Extracted data entries:

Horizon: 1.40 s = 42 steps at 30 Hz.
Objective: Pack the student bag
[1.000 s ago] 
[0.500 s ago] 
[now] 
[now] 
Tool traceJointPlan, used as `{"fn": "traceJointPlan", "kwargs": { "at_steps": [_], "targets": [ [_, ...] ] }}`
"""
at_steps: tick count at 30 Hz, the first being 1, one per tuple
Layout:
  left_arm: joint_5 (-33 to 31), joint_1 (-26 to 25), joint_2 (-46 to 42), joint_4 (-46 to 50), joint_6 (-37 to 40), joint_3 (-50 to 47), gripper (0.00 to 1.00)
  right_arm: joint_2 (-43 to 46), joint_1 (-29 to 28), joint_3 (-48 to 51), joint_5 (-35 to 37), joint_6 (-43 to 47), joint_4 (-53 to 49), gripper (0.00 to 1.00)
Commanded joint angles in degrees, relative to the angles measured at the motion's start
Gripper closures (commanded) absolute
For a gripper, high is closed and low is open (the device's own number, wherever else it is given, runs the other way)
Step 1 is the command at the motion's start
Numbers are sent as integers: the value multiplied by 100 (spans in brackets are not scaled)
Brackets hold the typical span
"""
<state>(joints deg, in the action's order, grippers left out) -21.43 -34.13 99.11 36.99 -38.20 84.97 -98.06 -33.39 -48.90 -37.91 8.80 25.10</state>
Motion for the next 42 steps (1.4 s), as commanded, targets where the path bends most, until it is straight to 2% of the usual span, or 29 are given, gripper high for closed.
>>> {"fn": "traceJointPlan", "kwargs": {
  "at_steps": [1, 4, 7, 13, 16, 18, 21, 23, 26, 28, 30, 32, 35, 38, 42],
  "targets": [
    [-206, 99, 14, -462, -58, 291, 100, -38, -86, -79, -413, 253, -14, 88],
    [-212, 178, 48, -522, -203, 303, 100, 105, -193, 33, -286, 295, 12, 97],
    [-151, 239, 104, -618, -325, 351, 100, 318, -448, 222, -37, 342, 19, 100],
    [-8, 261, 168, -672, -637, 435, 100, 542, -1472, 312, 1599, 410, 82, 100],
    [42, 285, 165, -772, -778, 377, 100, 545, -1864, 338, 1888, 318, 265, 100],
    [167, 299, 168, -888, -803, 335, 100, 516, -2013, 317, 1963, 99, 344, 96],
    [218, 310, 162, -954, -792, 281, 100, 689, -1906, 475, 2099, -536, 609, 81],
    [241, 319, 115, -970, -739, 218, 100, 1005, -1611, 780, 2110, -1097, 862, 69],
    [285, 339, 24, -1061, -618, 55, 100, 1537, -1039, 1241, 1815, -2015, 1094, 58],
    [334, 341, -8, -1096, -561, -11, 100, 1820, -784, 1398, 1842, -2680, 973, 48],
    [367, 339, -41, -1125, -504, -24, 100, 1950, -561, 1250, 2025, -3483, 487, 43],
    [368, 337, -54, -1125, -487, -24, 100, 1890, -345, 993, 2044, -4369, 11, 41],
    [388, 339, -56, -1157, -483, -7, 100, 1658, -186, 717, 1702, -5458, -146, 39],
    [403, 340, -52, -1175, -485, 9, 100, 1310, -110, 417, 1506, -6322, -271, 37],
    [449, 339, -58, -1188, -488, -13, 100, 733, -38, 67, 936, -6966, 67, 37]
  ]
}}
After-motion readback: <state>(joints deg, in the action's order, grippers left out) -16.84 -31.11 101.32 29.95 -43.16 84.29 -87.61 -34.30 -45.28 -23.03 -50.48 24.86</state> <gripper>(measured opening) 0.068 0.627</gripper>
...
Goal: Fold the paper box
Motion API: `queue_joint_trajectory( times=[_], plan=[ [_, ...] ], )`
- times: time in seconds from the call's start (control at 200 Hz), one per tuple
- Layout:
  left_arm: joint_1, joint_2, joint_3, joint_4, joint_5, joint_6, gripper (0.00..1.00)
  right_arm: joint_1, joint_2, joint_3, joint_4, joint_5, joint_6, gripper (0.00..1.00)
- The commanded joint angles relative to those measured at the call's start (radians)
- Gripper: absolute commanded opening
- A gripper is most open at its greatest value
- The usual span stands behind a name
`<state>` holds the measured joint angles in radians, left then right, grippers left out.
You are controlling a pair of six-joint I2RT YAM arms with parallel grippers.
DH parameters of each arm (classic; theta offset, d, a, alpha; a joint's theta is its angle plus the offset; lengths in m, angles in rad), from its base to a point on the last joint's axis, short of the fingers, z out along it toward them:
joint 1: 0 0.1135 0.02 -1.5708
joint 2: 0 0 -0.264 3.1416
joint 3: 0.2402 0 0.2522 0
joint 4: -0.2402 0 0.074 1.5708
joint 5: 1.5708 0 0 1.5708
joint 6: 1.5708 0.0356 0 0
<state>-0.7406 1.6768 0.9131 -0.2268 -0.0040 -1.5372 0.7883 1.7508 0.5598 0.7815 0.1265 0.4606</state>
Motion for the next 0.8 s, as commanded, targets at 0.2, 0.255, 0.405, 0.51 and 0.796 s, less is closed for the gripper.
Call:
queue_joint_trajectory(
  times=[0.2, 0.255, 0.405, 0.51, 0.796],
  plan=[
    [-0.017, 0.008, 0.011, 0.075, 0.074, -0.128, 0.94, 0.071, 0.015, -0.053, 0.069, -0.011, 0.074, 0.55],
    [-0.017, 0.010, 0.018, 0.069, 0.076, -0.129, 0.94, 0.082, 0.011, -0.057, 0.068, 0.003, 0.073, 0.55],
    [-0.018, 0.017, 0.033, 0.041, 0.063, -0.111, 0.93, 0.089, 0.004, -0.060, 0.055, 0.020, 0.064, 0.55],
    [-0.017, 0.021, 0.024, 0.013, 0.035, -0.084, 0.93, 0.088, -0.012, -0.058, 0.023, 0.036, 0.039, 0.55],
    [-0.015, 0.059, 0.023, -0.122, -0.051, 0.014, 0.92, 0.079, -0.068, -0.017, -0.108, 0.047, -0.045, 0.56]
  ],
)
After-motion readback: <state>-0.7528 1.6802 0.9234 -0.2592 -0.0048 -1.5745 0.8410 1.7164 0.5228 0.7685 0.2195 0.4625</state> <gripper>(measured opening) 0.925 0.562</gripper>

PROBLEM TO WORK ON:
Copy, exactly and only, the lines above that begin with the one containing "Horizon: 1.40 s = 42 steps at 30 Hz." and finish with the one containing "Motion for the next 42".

COMPLETED EXERCISE:
Horizon: 1.40 s = 42 steps at 30 Hz.
Objective: Pack the student bag
[1.000 s ago] 
[0.500 s ago] 
[now] 
[now] 
Tool traceJointPlan, used as `{"fn": "traceJointPlan", "kwargs": { "at_steps": [_], "targets": [ [_, ...] ] }}`
"""
at_steps: tick count at 30 Hz, the first being 1, one per tuple
Layout:
  left_arm: joint_5 (-33 to 31), joint_1 (-26 to 25), joint_2 (-46 to 42), joint_4 (-46 to 50), joint_6 (-37 to 40), joint_3 (-50 to 47), gripper (0.00 to 1.00)
  right_arm: joint_2 (-43 to 46), joint_1 (-29 to 28), joint_3 (-48 to 51), joint_5 (-35 to 37), joint_6 (-43 to 47), joint_4 (-53 to 49), gripper (0.00 to 1.00)
Commanded joint angles in degrees, relative to the angles measured at the motion's start
Gripper closures (commanded) absolute
For a gripper, high is closed and low is open (the device's own number, wherever else it is given, runs the other way)
Step 1 is the command at the motion's start
Numbers are sent as integers: the value multiplied by 100 (spans in brackets are not scaled)
Brackets hold the typical span
"""
<state>(joints deg, in the action's order, grippers left out) -21.43 -34.13 99.11 36.99 -38.20 84.97 -98.06 -33.39 -48.90 -37.91 8.80 25.10</state>
Motion for the next 42 steps (1.4 s), as commanded, targets where the path bends most, until it is straight to 2% of the usual span, or 29 are given, gripper high for closed.

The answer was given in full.